Your assignment:
Your answer must be every line of the data that holds the string "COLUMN".

Data block:
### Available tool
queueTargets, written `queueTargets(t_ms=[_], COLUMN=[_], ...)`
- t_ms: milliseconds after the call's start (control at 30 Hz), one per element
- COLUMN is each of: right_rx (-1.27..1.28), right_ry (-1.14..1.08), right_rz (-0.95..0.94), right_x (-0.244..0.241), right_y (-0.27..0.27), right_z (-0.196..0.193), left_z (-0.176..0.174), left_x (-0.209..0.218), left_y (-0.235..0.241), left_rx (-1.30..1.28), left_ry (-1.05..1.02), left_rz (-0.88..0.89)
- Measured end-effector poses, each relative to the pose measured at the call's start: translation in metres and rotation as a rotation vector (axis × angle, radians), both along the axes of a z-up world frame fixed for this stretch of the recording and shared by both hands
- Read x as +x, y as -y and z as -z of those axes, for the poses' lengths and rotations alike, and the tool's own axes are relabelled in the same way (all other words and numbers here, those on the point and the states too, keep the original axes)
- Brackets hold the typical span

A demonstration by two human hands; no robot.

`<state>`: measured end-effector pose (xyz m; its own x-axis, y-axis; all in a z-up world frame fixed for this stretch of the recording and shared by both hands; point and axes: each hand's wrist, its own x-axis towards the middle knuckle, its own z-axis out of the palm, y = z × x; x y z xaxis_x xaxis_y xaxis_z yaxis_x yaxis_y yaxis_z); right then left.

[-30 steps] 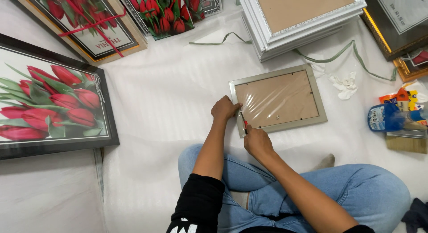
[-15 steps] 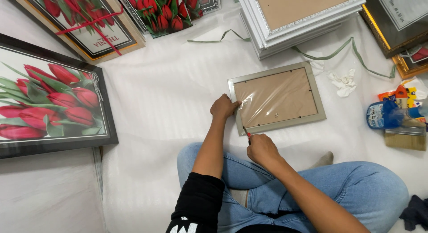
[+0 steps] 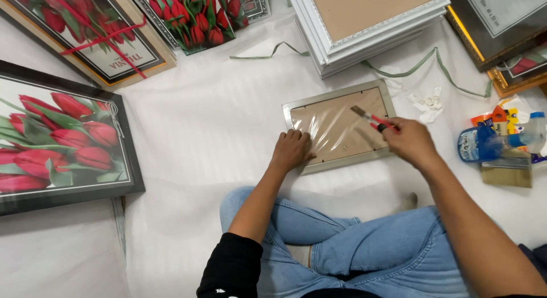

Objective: Disassembling a picture frame by untying it from a bundle and prying up the back tabs with a tool

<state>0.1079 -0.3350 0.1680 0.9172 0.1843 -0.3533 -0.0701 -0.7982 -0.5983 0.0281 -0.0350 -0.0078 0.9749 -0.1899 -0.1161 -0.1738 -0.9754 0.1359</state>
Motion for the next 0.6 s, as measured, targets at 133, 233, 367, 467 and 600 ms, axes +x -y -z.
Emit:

Answer section:
queueTargets, written `queueTargets(t_ms=[_], COLUMN=[_], ...)`
- COLUMN is each of: right_rx (-1.27..1.28), right_ry (-1.14..1.08), right_rz (-0.95..0.94), right_x (-0.244..0.241), right_y (-0.27..0.27), right_z (-0.196..0.193), left_z (-0.176..0.174), left_x (-0.209..0.218), left_y (-0.235..0.241), left_rx (-1.30..1.28), left_ry (-1.05..1.02), left_rz (-0.88..0.89)

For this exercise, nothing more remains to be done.